**Problem**. Among the entries, find the lines with the string "coordinates" and report them.

**Data for this exercise**.

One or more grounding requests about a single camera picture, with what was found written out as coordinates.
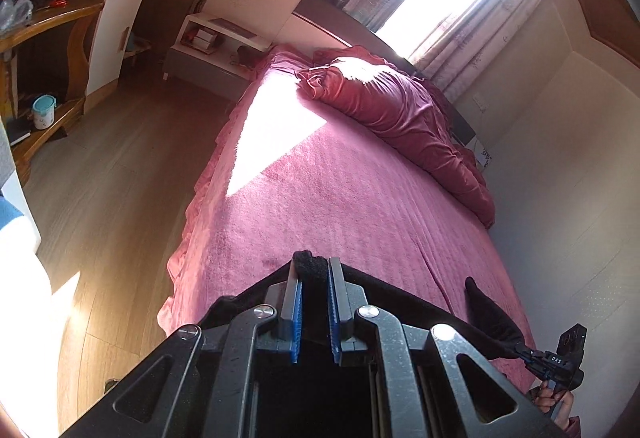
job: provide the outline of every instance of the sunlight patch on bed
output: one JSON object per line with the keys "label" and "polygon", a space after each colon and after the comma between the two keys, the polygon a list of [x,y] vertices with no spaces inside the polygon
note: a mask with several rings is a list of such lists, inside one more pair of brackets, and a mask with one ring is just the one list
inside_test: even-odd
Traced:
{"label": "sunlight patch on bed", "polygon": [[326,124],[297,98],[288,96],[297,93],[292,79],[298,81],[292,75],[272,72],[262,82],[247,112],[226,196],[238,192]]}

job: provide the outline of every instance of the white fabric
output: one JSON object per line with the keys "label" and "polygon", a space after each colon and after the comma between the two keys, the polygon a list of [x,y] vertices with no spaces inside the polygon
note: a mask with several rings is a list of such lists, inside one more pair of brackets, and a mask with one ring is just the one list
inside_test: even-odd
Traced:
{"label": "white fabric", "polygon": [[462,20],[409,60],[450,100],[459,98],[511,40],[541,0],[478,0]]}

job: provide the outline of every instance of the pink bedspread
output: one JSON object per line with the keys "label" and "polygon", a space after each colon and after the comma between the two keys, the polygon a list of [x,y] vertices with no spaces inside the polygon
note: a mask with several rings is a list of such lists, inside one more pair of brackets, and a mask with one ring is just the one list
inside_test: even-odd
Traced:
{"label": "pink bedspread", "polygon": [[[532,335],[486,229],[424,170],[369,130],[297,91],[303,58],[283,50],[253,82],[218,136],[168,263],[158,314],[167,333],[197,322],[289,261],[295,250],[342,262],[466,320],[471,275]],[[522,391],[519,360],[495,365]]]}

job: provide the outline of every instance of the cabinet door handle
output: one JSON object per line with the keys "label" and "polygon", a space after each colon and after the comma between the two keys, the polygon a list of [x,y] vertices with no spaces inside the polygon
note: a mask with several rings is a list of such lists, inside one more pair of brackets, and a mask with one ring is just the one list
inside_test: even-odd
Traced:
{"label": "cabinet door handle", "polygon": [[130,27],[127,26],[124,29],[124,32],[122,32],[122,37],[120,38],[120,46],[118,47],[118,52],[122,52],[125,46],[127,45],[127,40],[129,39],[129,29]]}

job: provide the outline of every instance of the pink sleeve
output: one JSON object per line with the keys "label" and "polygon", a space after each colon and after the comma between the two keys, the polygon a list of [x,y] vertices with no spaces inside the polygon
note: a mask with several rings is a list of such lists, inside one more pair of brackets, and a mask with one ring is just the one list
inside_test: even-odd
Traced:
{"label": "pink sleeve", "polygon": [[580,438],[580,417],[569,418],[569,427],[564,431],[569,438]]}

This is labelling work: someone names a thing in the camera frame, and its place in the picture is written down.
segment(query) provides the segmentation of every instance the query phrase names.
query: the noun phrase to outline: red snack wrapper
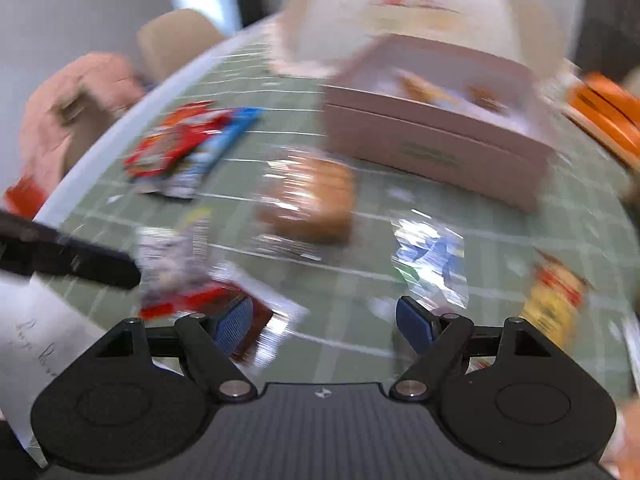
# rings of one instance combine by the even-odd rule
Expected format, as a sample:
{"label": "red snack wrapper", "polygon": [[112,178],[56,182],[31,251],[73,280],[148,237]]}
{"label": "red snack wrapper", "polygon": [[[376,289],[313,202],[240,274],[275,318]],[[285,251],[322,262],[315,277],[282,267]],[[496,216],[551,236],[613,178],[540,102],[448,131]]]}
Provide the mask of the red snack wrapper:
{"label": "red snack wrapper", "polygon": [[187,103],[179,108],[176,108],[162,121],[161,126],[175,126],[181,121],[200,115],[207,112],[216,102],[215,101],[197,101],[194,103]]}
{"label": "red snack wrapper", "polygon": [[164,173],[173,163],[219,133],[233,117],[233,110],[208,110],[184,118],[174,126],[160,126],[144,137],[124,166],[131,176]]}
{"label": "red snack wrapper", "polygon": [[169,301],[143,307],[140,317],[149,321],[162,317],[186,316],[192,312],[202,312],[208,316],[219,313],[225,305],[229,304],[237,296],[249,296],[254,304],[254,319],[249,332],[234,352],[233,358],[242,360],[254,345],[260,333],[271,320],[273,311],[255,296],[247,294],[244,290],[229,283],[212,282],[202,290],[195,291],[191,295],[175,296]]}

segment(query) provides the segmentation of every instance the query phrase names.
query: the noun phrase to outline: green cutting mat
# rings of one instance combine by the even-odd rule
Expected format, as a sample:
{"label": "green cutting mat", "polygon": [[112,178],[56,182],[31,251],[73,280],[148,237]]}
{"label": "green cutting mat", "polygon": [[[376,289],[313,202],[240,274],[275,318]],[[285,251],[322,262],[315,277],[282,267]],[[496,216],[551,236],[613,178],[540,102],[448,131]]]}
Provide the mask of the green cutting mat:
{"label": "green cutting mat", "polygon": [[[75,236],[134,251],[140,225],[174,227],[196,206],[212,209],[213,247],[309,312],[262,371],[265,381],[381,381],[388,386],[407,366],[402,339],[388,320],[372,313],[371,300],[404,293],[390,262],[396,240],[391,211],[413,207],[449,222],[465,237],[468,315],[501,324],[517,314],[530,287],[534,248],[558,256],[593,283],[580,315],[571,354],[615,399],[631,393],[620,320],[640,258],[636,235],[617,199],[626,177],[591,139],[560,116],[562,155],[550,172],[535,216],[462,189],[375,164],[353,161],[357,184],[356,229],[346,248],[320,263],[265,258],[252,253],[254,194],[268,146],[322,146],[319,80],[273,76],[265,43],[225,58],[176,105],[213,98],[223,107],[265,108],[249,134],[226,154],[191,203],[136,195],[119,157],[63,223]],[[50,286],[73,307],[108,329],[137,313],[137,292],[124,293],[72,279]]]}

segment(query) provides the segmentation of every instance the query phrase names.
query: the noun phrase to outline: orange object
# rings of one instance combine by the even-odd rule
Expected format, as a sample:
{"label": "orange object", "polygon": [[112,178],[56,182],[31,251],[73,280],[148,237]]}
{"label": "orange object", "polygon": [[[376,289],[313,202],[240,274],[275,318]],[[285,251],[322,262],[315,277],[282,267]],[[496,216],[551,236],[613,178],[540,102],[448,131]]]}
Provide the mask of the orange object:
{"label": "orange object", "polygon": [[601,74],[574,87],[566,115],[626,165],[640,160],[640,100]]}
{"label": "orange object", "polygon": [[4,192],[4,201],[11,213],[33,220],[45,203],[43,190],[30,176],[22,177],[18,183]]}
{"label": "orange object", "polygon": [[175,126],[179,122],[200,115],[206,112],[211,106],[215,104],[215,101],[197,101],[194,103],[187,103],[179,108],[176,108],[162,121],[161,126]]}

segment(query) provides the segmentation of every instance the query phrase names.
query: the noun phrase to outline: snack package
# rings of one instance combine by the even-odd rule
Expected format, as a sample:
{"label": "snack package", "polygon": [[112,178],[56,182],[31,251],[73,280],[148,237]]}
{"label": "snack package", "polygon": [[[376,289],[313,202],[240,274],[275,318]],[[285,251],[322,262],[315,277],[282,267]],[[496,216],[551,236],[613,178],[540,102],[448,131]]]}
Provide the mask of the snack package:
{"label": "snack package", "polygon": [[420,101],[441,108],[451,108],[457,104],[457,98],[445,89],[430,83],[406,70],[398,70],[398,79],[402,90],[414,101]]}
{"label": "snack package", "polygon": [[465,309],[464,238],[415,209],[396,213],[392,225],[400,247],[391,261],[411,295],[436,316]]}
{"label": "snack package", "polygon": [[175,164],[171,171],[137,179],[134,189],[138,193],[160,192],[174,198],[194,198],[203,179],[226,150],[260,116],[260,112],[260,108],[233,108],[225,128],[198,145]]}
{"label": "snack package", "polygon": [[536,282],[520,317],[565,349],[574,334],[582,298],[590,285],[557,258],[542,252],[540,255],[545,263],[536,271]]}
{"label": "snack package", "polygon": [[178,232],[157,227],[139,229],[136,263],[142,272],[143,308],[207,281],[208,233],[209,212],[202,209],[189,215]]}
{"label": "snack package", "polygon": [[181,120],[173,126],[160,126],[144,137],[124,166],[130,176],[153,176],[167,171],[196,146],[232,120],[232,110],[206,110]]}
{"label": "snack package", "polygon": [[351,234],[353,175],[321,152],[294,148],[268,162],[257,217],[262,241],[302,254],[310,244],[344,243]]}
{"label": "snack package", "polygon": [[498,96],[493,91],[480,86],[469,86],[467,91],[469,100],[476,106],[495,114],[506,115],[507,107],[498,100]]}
--
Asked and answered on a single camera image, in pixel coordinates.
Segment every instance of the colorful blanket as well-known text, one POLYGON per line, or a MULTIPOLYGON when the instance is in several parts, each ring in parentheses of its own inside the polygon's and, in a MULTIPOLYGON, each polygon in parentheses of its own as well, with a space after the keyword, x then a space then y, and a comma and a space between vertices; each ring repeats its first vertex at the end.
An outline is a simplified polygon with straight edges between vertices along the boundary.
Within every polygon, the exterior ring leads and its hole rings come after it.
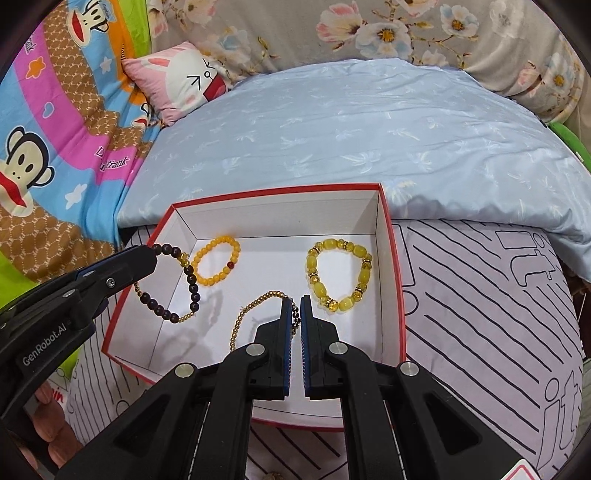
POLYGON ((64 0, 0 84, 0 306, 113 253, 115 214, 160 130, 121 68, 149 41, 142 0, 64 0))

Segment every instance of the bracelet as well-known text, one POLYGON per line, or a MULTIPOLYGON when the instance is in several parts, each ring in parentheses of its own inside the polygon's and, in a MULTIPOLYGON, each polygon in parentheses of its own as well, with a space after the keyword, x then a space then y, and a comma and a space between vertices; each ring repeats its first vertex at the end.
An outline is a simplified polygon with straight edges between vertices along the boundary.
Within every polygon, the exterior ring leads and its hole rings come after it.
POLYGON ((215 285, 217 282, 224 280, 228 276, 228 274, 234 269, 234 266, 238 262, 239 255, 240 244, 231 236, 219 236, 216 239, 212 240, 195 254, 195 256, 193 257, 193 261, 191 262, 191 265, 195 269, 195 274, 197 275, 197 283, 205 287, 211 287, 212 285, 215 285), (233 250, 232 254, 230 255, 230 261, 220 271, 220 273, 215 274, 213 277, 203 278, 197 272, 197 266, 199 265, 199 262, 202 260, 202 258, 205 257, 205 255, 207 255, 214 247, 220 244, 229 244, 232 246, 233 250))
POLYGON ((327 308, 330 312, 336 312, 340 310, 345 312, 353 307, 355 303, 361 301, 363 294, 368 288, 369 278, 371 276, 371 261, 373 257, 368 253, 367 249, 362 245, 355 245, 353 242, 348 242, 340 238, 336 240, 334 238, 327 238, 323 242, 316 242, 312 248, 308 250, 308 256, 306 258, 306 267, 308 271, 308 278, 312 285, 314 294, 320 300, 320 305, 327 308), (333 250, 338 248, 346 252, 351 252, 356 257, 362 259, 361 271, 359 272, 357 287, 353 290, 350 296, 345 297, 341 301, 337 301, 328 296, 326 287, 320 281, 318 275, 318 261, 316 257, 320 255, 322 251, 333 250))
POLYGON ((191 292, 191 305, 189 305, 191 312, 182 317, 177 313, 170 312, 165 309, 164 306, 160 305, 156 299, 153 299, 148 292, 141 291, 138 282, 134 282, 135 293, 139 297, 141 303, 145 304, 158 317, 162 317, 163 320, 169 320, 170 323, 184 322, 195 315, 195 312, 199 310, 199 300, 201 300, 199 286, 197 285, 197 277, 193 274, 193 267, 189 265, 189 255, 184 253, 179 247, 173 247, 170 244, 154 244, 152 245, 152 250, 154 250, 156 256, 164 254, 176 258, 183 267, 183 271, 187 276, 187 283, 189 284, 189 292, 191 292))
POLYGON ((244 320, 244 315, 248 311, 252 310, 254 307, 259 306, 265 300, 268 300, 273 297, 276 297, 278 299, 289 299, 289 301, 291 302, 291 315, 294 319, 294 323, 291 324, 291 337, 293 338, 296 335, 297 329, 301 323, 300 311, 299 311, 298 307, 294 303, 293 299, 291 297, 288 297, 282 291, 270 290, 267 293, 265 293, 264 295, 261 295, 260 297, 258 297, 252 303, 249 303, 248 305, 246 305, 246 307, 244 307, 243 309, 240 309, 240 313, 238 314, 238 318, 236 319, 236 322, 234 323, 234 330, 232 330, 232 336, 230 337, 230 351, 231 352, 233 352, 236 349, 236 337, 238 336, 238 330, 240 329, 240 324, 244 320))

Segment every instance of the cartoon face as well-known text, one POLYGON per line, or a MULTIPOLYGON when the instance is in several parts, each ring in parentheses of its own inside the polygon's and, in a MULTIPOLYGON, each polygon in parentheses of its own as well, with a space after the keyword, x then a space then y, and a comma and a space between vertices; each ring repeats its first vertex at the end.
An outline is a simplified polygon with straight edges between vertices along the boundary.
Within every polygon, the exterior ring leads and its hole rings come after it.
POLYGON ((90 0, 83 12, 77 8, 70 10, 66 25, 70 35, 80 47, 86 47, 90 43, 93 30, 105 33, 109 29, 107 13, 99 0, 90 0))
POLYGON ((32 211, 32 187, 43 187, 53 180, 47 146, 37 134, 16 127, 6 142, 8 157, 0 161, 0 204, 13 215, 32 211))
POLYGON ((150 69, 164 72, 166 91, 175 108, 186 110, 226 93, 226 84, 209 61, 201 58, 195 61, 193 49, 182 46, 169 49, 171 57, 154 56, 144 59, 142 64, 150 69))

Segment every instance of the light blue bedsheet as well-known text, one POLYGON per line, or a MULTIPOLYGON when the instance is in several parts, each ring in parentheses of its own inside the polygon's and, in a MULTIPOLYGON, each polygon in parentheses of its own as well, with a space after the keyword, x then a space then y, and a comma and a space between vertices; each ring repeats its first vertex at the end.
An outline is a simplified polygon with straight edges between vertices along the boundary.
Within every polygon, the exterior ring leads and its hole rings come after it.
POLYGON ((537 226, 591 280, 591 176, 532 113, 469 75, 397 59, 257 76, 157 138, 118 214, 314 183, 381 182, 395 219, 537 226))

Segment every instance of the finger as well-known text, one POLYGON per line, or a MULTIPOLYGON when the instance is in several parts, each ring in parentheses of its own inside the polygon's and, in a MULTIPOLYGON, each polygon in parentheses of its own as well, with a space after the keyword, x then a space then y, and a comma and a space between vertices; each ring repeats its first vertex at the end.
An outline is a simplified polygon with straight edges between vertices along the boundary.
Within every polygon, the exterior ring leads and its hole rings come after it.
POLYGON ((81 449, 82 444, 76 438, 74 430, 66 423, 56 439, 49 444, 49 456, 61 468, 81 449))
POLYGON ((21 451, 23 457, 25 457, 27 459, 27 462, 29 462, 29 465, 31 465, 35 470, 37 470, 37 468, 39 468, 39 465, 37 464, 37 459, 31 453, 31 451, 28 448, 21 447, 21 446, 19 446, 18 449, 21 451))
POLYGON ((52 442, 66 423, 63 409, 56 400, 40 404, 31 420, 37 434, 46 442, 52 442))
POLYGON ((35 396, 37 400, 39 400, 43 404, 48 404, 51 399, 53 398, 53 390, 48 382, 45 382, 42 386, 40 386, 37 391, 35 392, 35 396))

**Completed exercise**.
One or more grounding requests about a single camera picture, with what was found written out as coordinates.
Asked and answered on a single camera image, in pixel coordinates.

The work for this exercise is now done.